Karl Rove's dopey (and redundant) brand of polling punditry

Surprise! Karl Rove's Wall Street Journal column this week stresses that, based on recent polling data, Democrats are not popular. But yes, that's pretty much what Rove writes about every week. That's his job -- to cherry pick polling results and paint an apocalyptic view for Democrats. (Literally. This week's headline: “Signs of the Democratic Apocalypse.”)

That's not just what Rove has been writing about in recent weeks during the run-up to Election Day. He's been doing it all year. Like I said, it's his job.

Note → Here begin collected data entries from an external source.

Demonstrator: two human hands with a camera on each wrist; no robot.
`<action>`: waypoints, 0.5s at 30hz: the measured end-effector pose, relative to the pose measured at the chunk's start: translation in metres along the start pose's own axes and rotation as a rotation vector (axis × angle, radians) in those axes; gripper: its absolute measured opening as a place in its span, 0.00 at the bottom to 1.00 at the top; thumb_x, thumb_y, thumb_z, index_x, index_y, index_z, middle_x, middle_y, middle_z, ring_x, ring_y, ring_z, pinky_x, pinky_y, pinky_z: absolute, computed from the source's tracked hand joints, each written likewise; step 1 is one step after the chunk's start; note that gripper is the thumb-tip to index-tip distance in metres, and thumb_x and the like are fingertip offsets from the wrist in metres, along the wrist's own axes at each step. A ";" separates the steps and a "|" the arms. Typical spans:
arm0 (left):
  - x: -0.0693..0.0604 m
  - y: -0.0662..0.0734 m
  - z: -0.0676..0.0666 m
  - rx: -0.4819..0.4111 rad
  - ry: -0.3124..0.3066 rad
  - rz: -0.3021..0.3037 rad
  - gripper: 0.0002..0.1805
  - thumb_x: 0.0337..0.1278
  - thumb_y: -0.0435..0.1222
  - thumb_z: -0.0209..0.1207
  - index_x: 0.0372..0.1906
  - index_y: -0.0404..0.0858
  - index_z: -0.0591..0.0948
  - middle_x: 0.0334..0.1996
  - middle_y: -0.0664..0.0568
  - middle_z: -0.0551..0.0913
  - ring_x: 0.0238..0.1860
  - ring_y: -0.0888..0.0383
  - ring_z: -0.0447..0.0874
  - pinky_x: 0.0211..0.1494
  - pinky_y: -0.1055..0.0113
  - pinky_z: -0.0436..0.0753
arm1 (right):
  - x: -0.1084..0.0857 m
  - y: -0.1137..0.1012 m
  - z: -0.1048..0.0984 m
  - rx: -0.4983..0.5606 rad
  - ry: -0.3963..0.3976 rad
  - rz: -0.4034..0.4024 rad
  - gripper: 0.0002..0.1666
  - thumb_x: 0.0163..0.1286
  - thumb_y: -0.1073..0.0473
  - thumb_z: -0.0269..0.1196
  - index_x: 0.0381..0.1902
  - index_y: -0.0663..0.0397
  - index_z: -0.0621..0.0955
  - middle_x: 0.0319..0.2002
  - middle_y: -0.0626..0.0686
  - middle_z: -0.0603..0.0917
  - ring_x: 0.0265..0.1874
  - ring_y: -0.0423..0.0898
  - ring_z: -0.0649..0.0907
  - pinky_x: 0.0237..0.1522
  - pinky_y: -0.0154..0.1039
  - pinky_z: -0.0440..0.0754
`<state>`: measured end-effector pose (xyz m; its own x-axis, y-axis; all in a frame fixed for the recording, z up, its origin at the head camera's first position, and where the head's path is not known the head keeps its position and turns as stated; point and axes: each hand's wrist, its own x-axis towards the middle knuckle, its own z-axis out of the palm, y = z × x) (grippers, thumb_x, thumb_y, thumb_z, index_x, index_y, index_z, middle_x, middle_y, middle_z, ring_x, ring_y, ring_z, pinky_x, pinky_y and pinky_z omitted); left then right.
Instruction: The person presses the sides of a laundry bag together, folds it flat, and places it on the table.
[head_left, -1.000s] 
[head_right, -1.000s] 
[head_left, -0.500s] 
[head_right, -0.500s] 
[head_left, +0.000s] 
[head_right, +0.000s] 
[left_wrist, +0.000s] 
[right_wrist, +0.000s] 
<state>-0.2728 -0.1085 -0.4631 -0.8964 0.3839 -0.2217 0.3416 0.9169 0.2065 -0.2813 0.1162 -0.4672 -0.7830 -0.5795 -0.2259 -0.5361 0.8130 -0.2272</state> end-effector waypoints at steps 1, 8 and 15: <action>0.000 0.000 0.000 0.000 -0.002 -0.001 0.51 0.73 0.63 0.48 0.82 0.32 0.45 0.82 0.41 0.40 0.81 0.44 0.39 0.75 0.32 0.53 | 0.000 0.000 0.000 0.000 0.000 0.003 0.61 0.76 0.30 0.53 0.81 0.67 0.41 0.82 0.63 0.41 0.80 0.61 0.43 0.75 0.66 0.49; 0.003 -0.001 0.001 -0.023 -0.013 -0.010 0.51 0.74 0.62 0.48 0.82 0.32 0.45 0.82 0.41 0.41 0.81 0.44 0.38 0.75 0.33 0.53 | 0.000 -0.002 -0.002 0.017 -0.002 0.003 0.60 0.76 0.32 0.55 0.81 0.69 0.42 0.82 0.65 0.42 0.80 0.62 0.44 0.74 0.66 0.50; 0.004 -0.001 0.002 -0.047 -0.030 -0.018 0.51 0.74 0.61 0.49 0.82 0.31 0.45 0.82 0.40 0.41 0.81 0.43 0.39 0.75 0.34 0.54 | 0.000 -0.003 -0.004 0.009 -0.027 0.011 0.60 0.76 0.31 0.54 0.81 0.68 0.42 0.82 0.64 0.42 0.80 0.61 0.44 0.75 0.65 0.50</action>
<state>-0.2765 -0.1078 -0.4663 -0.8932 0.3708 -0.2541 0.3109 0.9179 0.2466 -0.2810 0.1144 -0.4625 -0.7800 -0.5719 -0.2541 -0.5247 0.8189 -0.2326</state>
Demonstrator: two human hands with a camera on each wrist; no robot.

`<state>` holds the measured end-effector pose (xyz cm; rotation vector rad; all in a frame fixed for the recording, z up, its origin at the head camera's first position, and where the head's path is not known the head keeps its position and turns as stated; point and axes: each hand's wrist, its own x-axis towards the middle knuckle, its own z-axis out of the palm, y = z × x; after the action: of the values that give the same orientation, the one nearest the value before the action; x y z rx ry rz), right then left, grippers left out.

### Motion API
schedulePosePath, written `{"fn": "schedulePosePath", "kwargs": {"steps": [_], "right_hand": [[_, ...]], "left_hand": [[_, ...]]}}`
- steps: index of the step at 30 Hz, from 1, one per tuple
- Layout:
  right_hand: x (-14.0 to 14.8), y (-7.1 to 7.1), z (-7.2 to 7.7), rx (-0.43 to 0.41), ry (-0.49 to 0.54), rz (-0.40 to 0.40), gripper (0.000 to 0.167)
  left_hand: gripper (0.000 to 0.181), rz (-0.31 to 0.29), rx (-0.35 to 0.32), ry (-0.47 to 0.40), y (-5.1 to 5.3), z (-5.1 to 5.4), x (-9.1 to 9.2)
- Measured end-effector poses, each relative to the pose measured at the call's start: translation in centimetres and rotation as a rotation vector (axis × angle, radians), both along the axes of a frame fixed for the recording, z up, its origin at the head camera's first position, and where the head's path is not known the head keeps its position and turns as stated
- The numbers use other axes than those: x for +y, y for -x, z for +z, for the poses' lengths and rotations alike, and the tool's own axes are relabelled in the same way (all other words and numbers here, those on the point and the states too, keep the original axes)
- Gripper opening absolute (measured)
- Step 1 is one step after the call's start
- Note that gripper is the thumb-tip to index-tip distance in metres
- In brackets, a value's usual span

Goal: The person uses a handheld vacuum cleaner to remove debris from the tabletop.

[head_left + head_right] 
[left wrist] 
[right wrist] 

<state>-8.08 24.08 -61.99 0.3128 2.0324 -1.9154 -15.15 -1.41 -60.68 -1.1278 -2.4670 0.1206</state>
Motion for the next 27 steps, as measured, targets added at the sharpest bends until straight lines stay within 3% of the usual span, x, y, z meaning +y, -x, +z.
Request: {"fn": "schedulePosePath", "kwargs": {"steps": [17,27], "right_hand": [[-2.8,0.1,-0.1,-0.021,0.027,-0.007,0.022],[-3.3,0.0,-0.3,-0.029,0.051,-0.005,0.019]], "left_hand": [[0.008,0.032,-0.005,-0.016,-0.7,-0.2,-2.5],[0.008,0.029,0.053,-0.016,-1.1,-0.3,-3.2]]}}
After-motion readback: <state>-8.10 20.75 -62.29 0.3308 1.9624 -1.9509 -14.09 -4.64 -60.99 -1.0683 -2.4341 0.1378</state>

I suppose when you spend that much time grinding out Dems-are-doom polling “analysis,” you're bound to stretch the boundaries of common sense, which is what Rove does this week.

Behold [emphasis added]:

Then there's House Financial Services Committee Chairman Barney Frank, squaring off against Republican Sean Bielat, a Marine and businessman, in Massachusetts. In 2008, Mr. Obama carried his district by 29 points, but Mr. Frank is now stuck at 46% support in a recent poll commissioned by the Boston Globe. Anything less than 50% is a dangerous place for an entrenched incumbent.

You know what represents a really “dangerous place” to be one week before Election Day? If you're only at 33 percent in the latest poll. That's a dangerous place to be.

But Rove doesn't mention that fact. Rove doesn't mention that next Tuesday either Frank or his opponent will have to snare 50 percent of the vote to win, and that the latest poll has Frank at 46 percent and his challenger at 33 percent. Too busy obfuscating about the pending “apocalypse,” Rove pretends Frank's 46 percent is the problematic polling number, not his opponent's 33 percent.